La performance successiva, Äffi, porta la firma di Marco Goecke, un pezzo in cui Mario La Terza, su una selezione di brani di Johnny Cash, si muoveva vivido e agitato: qualcosa di molto fisico, una danza di corpo, dionisiaca, in cui il movimento sembrava essere generato da qualcosa di interiore che scuoteva dando vita ad un solo potente e di forte impatto.
Il trittico si è concluso con un pas de troix coreografato da Edmondo Tucci ed interpretato da Luisa Ieluzzi, Tommaso Palladino e Raffaele Iorio su musica di Craig Armstrong.
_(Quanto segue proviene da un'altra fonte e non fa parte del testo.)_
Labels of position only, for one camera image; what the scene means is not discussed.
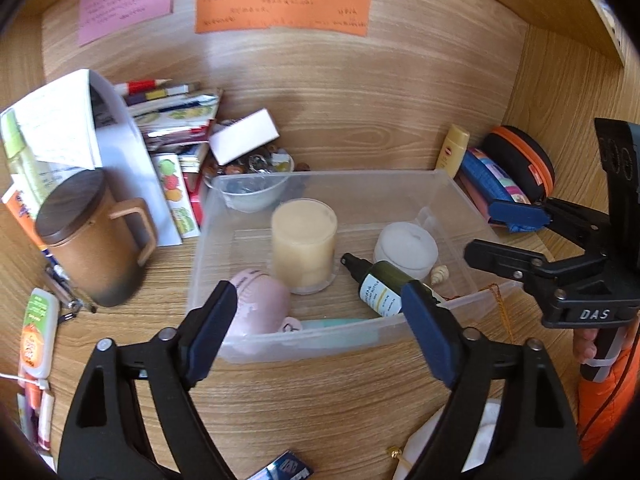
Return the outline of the dark green spray bottle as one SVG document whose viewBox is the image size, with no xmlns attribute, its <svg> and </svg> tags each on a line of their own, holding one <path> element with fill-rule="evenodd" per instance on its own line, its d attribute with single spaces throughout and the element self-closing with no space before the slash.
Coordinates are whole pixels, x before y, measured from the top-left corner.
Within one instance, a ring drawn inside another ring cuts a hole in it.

D’amore e di altro il titolo, e trattandosi di un passo a tre se ne comprende il motivo.
Quella proposta da Tucci è stata una danza elegante e raffinata di quelle che sembrano non andare più di moda, fatta di linee, lift e momenti più interpretativi, dal gusto neoclassico e di buona qualità. Una danza che non dovrebbe ritenersi superata mai, perché del bello dovremmo aver bisogno sempre.
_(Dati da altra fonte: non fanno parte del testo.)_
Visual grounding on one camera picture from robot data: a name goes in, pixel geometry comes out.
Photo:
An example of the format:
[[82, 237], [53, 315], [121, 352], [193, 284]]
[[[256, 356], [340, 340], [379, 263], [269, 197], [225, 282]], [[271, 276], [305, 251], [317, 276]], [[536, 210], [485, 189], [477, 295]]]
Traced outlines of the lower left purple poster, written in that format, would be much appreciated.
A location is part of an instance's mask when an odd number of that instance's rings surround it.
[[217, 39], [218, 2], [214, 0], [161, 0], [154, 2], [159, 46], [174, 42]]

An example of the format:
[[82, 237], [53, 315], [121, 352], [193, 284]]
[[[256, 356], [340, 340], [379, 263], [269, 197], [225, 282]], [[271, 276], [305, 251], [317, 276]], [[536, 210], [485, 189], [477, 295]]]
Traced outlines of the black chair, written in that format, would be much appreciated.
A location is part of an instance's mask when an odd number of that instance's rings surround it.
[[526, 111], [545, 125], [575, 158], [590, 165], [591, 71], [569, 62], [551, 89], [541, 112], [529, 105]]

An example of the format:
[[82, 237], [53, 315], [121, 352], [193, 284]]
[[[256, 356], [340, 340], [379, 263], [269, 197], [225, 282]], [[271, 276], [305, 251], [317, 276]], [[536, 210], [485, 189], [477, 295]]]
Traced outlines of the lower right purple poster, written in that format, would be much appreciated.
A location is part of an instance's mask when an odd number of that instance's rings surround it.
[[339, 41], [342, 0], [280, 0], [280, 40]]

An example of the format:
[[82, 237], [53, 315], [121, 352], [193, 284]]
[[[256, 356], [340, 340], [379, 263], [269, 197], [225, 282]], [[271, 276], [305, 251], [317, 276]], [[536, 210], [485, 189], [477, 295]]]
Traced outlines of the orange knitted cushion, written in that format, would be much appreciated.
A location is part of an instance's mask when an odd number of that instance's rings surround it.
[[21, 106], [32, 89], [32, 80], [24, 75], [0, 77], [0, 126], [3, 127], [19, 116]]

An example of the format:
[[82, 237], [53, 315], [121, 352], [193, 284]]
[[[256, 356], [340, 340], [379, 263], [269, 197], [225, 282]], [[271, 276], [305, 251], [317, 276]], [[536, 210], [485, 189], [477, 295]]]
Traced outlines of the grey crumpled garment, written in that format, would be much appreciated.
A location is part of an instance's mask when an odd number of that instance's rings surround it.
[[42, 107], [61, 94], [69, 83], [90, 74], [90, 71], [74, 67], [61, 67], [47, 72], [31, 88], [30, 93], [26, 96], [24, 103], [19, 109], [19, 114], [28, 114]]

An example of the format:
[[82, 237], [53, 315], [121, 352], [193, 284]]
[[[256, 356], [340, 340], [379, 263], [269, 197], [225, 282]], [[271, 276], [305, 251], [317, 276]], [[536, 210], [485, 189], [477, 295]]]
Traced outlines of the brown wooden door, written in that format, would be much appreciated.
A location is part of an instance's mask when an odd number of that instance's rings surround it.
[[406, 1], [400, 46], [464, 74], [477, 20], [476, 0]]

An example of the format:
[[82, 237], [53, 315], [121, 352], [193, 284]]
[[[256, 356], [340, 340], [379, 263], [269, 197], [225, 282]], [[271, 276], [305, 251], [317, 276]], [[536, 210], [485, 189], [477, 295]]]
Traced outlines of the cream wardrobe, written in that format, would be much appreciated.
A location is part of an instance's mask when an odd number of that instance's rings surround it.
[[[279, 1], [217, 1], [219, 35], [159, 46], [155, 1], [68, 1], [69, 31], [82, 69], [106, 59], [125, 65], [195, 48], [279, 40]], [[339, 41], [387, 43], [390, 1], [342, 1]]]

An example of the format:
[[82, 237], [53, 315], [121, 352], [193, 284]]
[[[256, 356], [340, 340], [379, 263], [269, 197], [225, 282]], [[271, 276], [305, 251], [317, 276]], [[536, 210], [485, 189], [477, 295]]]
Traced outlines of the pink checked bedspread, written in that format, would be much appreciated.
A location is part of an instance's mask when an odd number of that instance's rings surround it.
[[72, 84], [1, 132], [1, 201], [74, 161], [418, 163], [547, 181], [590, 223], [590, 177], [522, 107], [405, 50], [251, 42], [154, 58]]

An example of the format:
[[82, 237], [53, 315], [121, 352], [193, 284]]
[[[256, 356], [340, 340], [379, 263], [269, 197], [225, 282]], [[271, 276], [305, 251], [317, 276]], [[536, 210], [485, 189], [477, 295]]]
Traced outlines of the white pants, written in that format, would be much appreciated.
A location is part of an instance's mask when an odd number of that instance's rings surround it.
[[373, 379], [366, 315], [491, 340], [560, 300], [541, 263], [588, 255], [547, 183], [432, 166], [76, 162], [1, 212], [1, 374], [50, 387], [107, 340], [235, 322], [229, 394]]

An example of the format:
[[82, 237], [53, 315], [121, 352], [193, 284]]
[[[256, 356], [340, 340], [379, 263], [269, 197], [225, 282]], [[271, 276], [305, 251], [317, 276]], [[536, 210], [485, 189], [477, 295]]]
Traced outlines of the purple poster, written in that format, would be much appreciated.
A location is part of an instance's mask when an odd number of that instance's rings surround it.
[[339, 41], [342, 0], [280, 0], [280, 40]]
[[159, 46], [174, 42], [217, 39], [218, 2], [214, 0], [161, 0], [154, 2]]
Andiamoci tutti al Teatro Bellini, a ritrovare ricordi ed a costruirne di nuovi, a ricordarci quanto è bello entrare in un posto dal quale uscire diversi ed un po’ più ricchi. La programmazione di danza a cura di Manuela Barbato ed Emma Cianchi, riprende il 15 ottobre 2021 ed è molto eterogenea. La danza va vista così, dal vivo, perché quella è la condizione in cui vive, altrimenti se ne perde l’essenza. Facciamola tornare a vivere, la danza. Ce n’è bisogno.